Problem requirements —
Every line below that mentions the word "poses" should be copied out.

Dataset extract —
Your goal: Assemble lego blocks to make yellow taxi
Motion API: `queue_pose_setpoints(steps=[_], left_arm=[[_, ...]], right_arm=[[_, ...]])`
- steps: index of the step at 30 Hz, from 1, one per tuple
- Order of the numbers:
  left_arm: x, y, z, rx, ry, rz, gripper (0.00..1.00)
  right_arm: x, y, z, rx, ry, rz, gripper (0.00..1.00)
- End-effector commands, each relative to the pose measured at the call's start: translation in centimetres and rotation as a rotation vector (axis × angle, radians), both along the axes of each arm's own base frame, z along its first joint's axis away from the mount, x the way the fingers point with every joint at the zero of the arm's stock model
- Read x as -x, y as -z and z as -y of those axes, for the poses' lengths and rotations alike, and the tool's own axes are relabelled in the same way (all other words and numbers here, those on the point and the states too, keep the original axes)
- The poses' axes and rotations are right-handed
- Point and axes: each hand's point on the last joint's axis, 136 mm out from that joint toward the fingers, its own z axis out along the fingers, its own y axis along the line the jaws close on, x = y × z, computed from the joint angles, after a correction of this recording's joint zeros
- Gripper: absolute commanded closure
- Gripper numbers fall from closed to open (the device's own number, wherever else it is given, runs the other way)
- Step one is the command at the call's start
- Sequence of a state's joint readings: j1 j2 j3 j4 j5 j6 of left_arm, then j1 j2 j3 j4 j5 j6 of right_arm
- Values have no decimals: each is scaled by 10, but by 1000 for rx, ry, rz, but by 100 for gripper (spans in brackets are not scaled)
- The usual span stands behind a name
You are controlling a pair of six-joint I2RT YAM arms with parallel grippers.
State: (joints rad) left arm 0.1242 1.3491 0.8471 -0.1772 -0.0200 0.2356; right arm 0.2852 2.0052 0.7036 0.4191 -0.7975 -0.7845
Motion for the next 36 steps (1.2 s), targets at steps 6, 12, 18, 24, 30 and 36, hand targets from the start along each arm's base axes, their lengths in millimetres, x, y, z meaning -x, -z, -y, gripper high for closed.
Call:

Your response —
- Read x as -x, y as -z and z as -y of those axes, for the poses' lengths and rotations alike, and the tool's own axes are relabelled in the same way (all other words and numbers here, those on the point and the states too, keep the original axes)
- The poses' axes and rotations are right-handed

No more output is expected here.